When Susan Lawson of Colorado hears parents declaring, unequivocally, that everyone should vaccinate their children because it’s perfectly safe, she says it feels “like a punch in the gut.” That’s because she’s seen another side of the story: Her daughter Julia, now 9, was left with permanent brain damage — an injury acknowledged by a federal court payout — after receiving her MMRV (measles-mumps-rubella-varicella) shot when she was a year old.

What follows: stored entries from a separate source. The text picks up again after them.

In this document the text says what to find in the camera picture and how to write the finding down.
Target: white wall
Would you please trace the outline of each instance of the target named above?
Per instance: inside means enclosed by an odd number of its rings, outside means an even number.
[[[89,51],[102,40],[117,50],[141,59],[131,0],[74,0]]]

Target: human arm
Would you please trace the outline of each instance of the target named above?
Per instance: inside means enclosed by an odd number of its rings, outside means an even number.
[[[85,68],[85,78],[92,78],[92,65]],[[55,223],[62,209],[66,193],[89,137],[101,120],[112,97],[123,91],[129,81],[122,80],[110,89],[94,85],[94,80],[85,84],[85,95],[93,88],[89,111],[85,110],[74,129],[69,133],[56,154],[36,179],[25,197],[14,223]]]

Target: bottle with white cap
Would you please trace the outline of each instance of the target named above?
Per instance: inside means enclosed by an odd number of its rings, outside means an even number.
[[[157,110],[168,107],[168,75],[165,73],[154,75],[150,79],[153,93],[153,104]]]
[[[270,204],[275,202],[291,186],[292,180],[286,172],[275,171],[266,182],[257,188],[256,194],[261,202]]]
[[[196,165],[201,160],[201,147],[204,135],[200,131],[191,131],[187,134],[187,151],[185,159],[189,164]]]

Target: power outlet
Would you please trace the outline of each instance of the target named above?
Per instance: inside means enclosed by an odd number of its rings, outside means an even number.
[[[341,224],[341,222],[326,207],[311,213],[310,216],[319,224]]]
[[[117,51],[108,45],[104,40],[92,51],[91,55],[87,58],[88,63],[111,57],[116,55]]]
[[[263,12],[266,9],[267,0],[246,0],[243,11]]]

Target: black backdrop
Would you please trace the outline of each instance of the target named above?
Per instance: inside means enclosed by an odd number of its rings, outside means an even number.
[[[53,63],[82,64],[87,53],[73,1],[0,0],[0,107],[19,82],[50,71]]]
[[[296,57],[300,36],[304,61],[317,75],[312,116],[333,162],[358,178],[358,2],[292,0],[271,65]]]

Lawson tells Yahoo Parenting that one morning, about a week after Julia received the shot, her now-ex-husband found their daughter in a terrifying state. “She was blue and cold and her body was arched, her eyes were looking in opposite directions, and she was covered in feces and vomit,” she recalls. “We thought she was dead.” She was rushed to the hospital, where doctors said she was having seizures, and she was put into a medically induced coma. Julia spent many days in intensive care and the neurology ward before being sent home with the diagnosis of encephalitis, or swelling of the brain.

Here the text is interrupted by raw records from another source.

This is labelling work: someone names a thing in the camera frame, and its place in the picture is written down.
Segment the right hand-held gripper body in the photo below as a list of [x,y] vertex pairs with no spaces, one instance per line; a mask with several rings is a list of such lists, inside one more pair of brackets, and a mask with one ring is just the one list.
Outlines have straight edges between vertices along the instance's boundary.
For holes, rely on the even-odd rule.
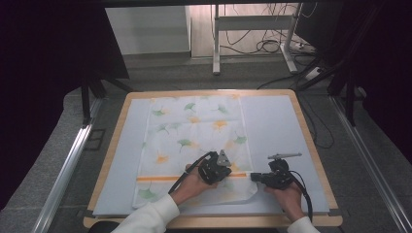
[[302,188],[302,184],[290,171],[290,167],[286,158],[301,156],[301,153],[277,153],[268,156],[270,162],[268,163],[271,172],[266,174],[263,179],[263,183],[271,188],[286,189],[291,183],[295,183],[299,188]]

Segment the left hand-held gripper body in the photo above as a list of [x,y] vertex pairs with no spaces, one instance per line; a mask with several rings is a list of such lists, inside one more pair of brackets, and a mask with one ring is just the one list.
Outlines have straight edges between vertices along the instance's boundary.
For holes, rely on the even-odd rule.
[[214,184],[222,181],[231,173],[230,166],[231,163],[224,150],[210,151],[201,161],[198,173],[205,183]]

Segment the white ginkgo leaf print pillowcase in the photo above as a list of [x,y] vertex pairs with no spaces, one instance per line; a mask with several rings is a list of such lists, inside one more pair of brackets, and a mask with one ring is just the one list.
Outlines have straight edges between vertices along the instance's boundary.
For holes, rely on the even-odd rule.
[[240,97],[209,95],[152,98],[145,126],[132,207],[155,202],[198,158],[225,154],[231,174],[186,204],[191,207],[246,201],[258,187]]

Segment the person's right hand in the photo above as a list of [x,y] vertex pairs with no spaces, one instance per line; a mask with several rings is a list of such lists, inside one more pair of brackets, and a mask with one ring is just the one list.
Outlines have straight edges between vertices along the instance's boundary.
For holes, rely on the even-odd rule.
[[296,183],[291,183],[285,189],[266,187],[264,191],[275,197],[291,222],[305,217],[301,209],[301,191]]

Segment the person's left hand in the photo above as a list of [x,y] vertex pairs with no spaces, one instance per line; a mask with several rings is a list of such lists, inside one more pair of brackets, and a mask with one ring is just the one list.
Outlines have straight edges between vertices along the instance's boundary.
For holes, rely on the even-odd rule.
[[203,191],[216,188],[217,186],[216,183],[205,183],[198,174],[198,167],[194,167],[170,196],[177,205],[181,205],[189,199],[200,195]]

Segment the pale blue table mat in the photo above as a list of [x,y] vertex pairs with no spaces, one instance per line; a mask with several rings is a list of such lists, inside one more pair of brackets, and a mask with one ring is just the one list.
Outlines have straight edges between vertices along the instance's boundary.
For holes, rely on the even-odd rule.
[[120,129],[97,216],[127,216],[163,197],[187,165],[209,151],[223,151],[231,175],[215,189],[186,202],[194,215],[277,214],[278,203],[255,183],[273,156],[285,156],[306,184],[305,210],[317,214],[330,205],[288,95],[197,95],[132,99]]

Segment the wooden edged table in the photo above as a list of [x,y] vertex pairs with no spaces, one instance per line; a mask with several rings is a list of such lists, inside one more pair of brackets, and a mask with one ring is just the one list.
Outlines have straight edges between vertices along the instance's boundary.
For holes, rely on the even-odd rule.
[[[140,164],[137,150],[143,133],[144,108],[152,98],[237,95],[246,108],[246,129],[255,168],[268,168],[269,155],[301,153],[290,166],[303,176],[314,209],[313,224],[337,227],[343,217],[312,141],[296,94],[289,89],[219,89],[131,92],[126,95],[87,209],[84,226],[103,221],[121,222],[132,212],[134,170]],[[190,208],[172,220],[170,229],[246,229],[287,227],[290,221],[276,200],[260,189],[240,204]]]

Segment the black metal stand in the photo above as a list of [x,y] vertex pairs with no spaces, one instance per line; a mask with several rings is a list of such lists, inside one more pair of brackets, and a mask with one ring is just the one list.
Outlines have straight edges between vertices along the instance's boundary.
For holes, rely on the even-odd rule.
[[327,68],[320,75],[316,76],[312,80],[299,84],[297,86],[298,91],[303,91],[315,83],[325,80],[328,77],[333,76],[329,86],[327,87],[327,93],[331,96],[337,96],[340,94],[343,88],[346,88],[345,95],[345,107],[344,114],[346,119],[352,126],[355,126],[354,121],[354,101],[355,101],[355,79],[351,75],[350,59],[343,58],[333,66]]
[[134,92],[134,89],[115,78],[103,74],[102,72],[96,72],[94,75],[87,75],[82,77],[81,94],[82,94],[82,107],[83,107],[83,128],[86,128],[91,123],[91,110],[89,102],[89,93],[98,98],[104,98],[106,96],[106,89],[103,86],[103,81],[126,91]]

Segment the white power strip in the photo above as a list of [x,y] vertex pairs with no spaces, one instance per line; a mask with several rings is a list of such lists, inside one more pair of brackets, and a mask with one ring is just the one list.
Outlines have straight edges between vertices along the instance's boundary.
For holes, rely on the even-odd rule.
[[324,70],[324,68],[315,67],[305,76],[305,79],[310,81],[320,75]]

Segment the dark floor vent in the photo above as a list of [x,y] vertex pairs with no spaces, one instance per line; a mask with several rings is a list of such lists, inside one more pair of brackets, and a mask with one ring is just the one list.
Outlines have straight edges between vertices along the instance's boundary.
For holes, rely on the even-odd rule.
[[85,150],[100,150],[100,147],[103,143],[103,139],[105,136],[106,130],[105,129],[93,129],[86,141]]

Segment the white cabinet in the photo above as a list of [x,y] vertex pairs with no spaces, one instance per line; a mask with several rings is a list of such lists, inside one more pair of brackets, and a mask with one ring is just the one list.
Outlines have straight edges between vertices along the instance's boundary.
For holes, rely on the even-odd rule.
[[189,7],[106,8],[122,54],[190,51]]

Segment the aluminium floor rail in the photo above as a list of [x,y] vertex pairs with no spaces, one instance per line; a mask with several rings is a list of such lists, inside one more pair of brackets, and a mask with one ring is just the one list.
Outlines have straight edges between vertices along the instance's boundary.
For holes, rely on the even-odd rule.
[[92,105],[89,108],[89,111],[91,113],[90,120],[79,130],[74,143],[69,150],[66,159],[60,169],[60,172],[51,188],[51,192],[41,212],[39,213],[38,218],[35,221],[35,224],[30,233],[48,233],[49,228],[52,224],[52,220],[56,214],[56,211],[60,205],[67,186],[75,171],[77,163],[84,150],[86,141],[90,135],[92,126],[95,122],[102,103],[103,100],[101,98],[97,98],[92,102]]
[[333,105],[335,111],[337,112],[345,130],[349,135],[349,138],[351,139],[358,155],[360,156],[363,166],[365,167],[380,196],[382,197],[399,232],[412,233],[412,221],[407,216],[393,189],[389,186],[389,183],[384,178],[381,170],[378,168],[378,165],[372,157],[369,148],[363,141],[357,127],[353,126],[347,119],[343,104],[337,97],[329,96],[329,100]]

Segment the white metal desk frame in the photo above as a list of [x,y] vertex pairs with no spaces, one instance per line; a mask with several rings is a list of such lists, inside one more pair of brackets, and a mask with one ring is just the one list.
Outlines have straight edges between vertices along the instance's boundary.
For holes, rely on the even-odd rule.
[[213,74],[218,75],[220,68],[220,32],[234,30],[287,30],[288,34],[283,43],[280,44],[280,50],[291,74],[297,73],[297,68],[292,60],[290,45],[294,29],[298,20],[301,9],[301,3],[298,3],[294,12],[290,16],[235,16],[221,17],[219,13],[220,6],[215,6],[214,15],[214,51],[213,51]]

Lawson, a veterinarian who had the utmost faith in medicine, had never before questioned vaccinations, and had always inoculated Julia right on schedule. But now she began to wonder. Hospital doctors dismissed any thought of a connection. But when Lawson asked a pediatrician about it, she was told it could be a possibility. Every family featured in this story received a payment by the United States Court of Federal Claims, which concluded that their rare injuries were caused by the vaccines.